These are chat archives for halide/Halide

23rd
Apr 2018
Steven Johnson
@steven-johnson
Apr 23 20:08
looks like windows builds are all failing in cuda.cpp with
D:\build_bot\worker\win-32-distro-trunk\halide\src\runtime\cuda.cpp:108:5: error: misaligned or large atomic operation may incur significant performance penalty [-Werror,-Watomic-alignment]

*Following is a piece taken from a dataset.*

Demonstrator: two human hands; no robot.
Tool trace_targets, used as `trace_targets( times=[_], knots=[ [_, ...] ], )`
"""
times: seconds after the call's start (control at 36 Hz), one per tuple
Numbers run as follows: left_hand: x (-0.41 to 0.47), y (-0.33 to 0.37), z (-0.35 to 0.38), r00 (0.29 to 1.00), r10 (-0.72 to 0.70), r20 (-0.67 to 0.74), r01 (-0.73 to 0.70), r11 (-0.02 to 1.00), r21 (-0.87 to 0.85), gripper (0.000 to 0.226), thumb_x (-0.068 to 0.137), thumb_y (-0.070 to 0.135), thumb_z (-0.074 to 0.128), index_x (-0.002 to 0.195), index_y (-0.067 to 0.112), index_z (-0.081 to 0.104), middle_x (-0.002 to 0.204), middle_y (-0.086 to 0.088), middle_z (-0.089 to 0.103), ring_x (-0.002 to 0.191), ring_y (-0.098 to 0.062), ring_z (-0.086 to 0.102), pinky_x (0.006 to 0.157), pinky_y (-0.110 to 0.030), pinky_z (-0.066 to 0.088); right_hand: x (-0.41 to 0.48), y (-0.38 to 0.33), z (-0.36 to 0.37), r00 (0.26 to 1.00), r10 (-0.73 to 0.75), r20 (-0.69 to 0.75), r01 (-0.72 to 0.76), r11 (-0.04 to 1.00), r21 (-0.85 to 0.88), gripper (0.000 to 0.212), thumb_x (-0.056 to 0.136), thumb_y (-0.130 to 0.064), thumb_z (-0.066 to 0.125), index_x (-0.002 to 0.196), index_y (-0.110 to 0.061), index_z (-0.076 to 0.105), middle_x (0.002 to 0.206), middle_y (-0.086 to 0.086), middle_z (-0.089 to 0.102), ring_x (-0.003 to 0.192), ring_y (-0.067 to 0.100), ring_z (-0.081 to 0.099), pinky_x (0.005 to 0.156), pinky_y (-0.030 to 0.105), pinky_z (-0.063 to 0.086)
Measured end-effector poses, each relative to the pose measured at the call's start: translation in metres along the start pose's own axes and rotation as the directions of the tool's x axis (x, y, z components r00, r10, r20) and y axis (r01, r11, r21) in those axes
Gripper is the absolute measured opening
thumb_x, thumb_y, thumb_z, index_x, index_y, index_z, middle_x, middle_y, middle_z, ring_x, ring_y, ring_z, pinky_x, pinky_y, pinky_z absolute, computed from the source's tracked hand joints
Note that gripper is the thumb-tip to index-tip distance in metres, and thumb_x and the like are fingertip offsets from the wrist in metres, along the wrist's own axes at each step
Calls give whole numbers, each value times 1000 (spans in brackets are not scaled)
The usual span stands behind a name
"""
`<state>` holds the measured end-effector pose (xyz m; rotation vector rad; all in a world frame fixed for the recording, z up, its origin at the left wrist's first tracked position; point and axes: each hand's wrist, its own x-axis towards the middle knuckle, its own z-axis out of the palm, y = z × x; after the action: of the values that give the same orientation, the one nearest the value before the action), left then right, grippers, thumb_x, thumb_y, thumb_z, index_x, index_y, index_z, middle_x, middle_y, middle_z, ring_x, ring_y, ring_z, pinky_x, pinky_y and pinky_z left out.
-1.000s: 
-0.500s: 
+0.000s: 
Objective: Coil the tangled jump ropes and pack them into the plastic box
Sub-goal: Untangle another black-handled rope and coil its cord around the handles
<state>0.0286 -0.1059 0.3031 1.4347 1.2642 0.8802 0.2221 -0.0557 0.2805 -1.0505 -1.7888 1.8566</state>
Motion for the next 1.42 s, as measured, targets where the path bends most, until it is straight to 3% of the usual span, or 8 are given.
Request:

interestingly, that section of code doesn’t appear to have changed recently. New warning, maybe? (Perhaps injected by LLVM config?)
Andrew Adams
@abadams
Apr 23 20:11
Hrm, that's an 8-byte type, so it's not large
and its stack alignment should be known
Steven Johnson
@steven-johnson
Apr 23 20:12
it does indeed seem odd
Andrew Adams
@abadams
Apr 23 20:12
Actually this is win-32
so it should be a 4-byte type
Steven Johnson
@steven-johnson
Apr 23 20:12
oh. damn.
ok, but why start failing now?
Andrew Adams
@abadams
Apr 23 20:13
New warning in trunk llvm I assume
Steven Johnson
@steven-johnson
Apr 23 20:13
and the win64 builds are failing with various missing symbols. hmm.
Andrew Adams
@abadams
Apr 23 20:15
Reading the .ll generated by clang 5, I see:
%call = tail call i32 @__atomic_load_4(i8 bitcast (%"struct.Halide::Runtime::Internal::Cuda::CUctx_st"** @_ZN6Halide7Runtime8Internal4Cuda7contextE to i8), i32 2) #4
Ugh. %call = tail call i32 @__atomic_load_4(i8* bitcast (%"struct.Halide::Runtime::Internal::Cuda::CUctx_st"** @_ZN6Halide7Runtime8Internal4Cuda7contextE to i8*), i32 2) #4
Which seems fine to me
32-bit atomic load from a global
Steven Johnson
@steven-johnson
Apr 23 20:16
lots of windows breakages in the week the bots were down, I guess
Steven Johnson
@steven-johnson
Apr 23 20:26
…same failure on linux-64
Steven Johnson
@steven-johnson
Apr 23 20:34
Andrew Adams
@abadams
Apr 23 20:35
So it doesn't understand the global is aligned. Maybe we can give it a hint.
Steven Johnson
@steven-johnson
Apr 23 20:47
um, dunno. maybe? surely it would be emitted aligned properly.
Andrew Adams
@abadams
Apr 23 21:00
I just managed to repro. I'll check the .ll
Andrew Adams
@abadams
Apr 23 21:17
I don't think these atomics are necessary
The spinlock is a global acquire/release memory barrier in the same place as the second two atomics
and I don't see why the first atomic needs an acquire barrier
I'll open a PR and see what Zalman thinks
Zalman Stern
@zvookin
Apr 23 23:12
I'll look at the cuda thing in a bit.